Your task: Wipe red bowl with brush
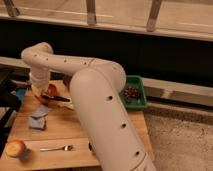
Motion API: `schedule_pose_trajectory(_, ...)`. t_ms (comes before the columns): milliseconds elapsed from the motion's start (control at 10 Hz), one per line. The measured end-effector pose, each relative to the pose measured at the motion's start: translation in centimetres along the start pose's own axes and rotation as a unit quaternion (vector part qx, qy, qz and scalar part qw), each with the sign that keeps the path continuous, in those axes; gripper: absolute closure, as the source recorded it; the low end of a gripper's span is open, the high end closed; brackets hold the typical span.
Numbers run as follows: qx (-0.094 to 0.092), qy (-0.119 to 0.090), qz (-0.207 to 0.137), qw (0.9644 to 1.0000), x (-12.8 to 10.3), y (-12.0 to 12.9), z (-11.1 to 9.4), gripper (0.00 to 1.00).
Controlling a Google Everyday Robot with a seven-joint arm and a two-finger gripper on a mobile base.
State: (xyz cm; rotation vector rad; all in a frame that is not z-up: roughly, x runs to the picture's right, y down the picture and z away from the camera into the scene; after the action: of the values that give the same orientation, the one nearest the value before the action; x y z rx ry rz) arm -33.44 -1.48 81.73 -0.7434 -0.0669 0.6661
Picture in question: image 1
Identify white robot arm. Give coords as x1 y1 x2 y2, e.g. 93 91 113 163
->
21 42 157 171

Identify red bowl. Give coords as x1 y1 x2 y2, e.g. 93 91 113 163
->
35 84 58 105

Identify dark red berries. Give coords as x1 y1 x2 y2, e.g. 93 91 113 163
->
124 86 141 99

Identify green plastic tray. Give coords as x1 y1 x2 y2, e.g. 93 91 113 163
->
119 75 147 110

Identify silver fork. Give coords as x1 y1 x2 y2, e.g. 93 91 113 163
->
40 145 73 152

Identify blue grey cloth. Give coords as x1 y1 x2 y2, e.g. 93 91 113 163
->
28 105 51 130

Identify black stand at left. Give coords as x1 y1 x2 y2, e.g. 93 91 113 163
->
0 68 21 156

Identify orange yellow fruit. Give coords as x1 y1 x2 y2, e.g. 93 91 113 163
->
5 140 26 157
────
→ ACTION ITEM
Repeat, exactly and in full, all records above, but include no pictures.

→ OUTPUT FOR THIS TASK
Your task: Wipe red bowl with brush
Motion API: `schedule_pose_trajectory(_, ...)`. t_ms (comes before the columns): milliseconds elapsed from the motion's start (control at 10 Hz), one per line. The measured end-effector pose, each relative to the pose measured at the motion's start: translation in centimetres along the start pose's own axes and rotation as a unit quaternion (vector part qx, qy, qz and scalar part qw), each with the sign that keeps the path continuous, in those axes; gripper: absolute closure, as the source recorded it; the low end of a gripper's span is open, the high end closed; brackets hold the typical span.
Numbers run as follows: qx (-0.094 to 0.092), qy (-0.119 to 0.090), qz (-0.207 to 0.137), qw (0.9644 to 1.0000), x (-12.8 to 10.3), y (-12.0 to 12.9), z (-11.1 to 9.4), gripper (0.00 to 1.00).
Controlling a Google Everyday Robot with a seven-joint arm and a two-finger gripper on a mobile base.
State: (xyz cm; rotation vector rad; all in a frame that is not z-up: roughly, x runs to the picture's right, y down the picture and z away from the camera into the scene; after the action: of the values that give the same orientation, the one nearest the value before the action; x y z rx ry rz) arm -33.44 -1.48 81.73 -0.7434 -0.0669 0.6661
Picture in question: image 1
Identify white robot arm. Give coords as x1 y1 x2 y2, e.g. 93 91 113 163
->
21 42 157 171

Identify red bowl. Give coords as x1 y1 x2 y2, e.g. 93 91 113 163
->
35 84 58 105

Identify dark red berries. Give coords as x1 y1 x2 y2, e.g. 93 91 113 163
->
124 86 141 99

Identify green plastic tray. Give coords as x1 y1 x2 y2, e.g. 93 91 113 163
->
119 75 147 110

Identify silver fork. Give coords as x1 y1 x2 y2, e.g. 93 91 113 163
->
40 145 73 152

Identify blue grey cloth. Give coords as x1 y1 x2 y2, e.g. 93 91 113 163
->
28 105 51 130

Identify black stand at left. Give coords as x1 y1 x2 y2, e.g. 93 91 113 163
->
0 68 21 156

Identify orange yellow fruit. Give coords as x1 y1 x2 y2, e.g. 93 91 113 163
->
5 140 26 157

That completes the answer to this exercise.